● **YOUR OBJECTIVE**:
Every line of the material below needs to be written out exactly, please.

● **DATA PROVIDED**:
◆ ◆ ◆ ◆ ◆ ◆ ◆

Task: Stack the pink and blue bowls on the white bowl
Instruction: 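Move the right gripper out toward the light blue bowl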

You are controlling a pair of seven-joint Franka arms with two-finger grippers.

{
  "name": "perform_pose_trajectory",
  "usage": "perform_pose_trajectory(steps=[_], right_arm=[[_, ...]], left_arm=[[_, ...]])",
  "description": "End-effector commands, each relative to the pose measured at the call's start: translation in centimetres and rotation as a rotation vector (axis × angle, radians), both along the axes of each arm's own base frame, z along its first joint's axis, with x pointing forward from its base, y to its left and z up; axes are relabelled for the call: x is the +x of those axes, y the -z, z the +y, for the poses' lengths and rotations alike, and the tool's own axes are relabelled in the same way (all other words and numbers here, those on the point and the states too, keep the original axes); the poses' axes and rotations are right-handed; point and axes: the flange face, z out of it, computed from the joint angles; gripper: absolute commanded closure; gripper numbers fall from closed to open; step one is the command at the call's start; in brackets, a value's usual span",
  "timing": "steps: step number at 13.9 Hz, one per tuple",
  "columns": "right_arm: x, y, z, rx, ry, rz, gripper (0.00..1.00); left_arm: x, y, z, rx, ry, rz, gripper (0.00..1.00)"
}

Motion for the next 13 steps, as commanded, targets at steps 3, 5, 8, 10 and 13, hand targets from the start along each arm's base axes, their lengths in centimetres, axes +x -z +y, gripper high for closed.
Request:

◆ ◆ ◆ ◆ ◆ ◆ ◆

● **ANSWER TO THE EXERCISE**:
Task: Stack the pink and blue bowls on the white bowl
Instruction: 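Move the right gripper out toward the light blue bowl
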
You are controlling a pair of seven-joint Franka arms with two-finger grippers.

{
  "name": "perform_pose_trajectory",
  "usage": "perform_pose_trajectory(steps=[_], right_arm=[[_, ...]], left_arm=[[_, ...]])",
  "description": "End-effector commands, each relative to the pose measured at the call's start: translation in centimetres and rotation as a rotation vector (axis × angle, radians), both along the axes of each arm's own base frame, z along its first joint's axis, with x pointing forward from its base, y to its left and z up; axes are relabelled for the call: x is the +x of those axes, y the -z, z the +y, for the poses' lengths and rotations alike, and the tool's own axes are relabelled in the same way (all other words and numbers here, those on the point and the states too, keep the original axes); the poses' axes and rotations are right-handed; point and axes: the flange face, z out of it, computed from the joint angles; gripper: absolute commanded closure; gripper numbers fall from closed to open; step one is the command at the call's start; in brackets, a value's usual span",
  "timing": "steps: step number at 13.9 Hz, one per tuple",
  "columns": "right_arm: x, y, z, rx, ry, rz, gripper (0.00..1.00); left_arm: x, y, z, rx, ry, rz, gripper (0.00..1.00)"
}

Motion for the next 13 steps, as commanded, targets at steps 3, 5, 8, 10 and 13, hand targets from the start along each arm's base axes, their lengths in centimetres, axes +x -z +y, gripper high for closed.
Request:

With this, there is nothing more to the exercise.